Sunday, December 27, 2015

New blog

I'm moving over to github pages: https://github.com/turtlemonvh/turtlemonvh.github.io

I'll probably write a short post about why, but here are a few:

* excuse to play with new technology
* better code formatting
* can do stuff like embed ipython notebooks and running javascript pretty painlessly
* better seo opportunities (this one seems to be very hard to find, even if you search for exact terms)

Adios blogger.  You were useful, and I would still recommend you are a good starter platform.

Wednesday, November 11, 2015

Cool Systems: ITA Flight Search

There are a few neat systems I've read a lot about lately.  This article by Paul Graham about ITA software (famous for revolutionizing the flight search market) gives a little insight to their approach:
http://www.paulgraham.com/carl.html

Here is what I got out of it.

1. They keep large amounts of data in memory mapped files

This puts the onus of memory management on the OS file system cache, which makes sense.  Kafka, lucene, elasticsearchvarnish, mongodb, and many other systems take a similar strategy.

They also chose to hold the data in C/C++ structs and just access pointers to that object in lisp.  I think this is probably similar to what numpy does in python, keeping the large data objects out of the python runtime and avoiding GC.

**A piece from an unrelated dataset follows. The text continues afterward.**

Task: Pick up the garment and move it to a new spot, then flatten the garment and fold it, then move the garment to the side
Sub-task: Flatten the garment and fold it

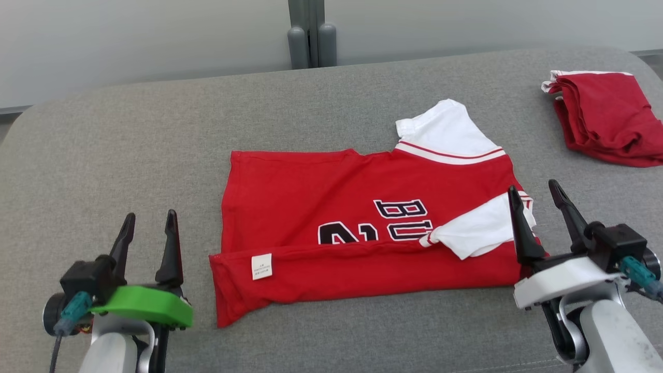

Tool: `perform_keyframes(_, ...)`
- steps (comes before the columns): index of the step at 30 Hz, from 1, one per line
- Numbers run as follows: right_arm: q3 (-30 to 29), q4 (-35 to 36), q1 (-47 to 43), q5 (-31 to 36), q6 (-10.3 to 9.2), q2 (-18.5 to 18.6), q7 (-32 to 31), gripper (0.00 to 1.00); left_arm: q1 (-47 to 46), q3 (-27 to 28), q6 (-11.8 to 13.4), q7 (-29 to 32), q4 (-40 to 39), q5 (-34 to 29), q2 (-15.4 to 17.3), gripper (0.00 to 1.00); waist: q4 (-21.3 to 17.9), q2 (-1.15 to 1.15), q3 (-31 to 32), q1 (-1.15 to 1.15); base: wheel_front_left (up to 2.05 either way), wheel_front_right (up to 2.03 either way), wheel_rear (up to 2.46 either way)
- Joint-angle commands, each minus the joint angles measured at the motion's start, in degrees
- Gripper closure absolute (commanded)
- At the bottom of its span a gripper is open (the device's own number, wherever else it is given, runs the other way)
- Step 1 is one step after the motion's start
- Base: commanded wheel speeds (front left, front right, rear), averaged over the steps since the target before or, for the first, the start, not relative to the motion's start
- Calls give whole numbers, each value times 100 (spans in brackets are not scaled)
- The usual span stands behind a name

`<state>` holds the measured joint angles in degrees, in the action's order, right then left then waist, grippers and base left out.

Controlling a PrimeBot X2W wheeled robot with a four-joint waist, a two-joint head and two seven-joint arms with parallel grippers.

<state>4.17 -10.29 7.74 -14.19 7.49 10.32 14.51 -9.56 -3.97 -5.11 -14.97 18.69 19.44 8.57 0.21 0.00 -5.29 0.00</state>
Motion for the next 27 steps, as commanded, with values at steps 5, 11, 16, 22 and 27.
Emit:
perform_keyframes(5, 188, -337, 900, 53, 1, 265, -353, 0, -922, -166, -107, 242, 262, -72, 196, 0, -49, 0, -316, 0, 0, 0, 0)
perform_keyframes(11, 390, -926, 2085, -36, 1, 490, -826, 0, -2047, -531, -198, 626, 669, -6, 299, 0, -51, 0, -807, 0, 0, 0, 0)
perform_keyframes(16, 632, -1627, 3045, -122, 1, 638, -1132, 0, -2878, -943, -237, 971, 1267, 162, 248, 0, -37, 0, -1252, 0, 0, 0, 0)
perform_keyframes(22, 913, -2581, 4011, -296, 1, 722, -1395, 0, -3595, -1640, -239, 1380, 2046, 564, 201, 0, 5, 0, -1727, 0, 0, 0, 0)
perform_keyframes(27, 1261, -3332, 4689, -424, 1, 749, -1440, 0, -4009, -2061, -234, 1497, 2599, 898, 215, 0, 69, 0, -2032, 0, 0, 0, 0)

2. They find options for flights to and flights from using simple graph search

That makes sense too.  The amount of data here is relatively limited.

3. To find optimal flights they use "very clever algorithms" on a "pricing-graph".

I'm thinking for this they use something like A* as a path finding algorithm (for a great intro to A*, see this series from Red Blob Games).  This would allow them to say that they search through the full cartesian product (every possible combination) of pricing combinations but really only evaluate items that are likely to have the lowest prices.

The article mentions that results are

ordered according to the function f", assuming of course certain restrictions on f,

This makes A* (or another Djikstra derivative) even more likely, since this sounds like a requirement for an admissible distance heuristic.

4. They preallocate data structures and just fail queries when per query memory runs out

[...] we pre-allocate all data structures we need and die on queries that exceed them

This reminds me a bit of how elasticsearch works.  They use threadpools to maintain a bunch of threads ready to do a specific amount of work.  Each thread pool also has a queue of a certain size.  When the pool if full, it will either block or just reject the attempt to add to the queue, depending on the type of process.  This allows elasticsearch to use a consistent bounded amount of memory for its core performance critical code.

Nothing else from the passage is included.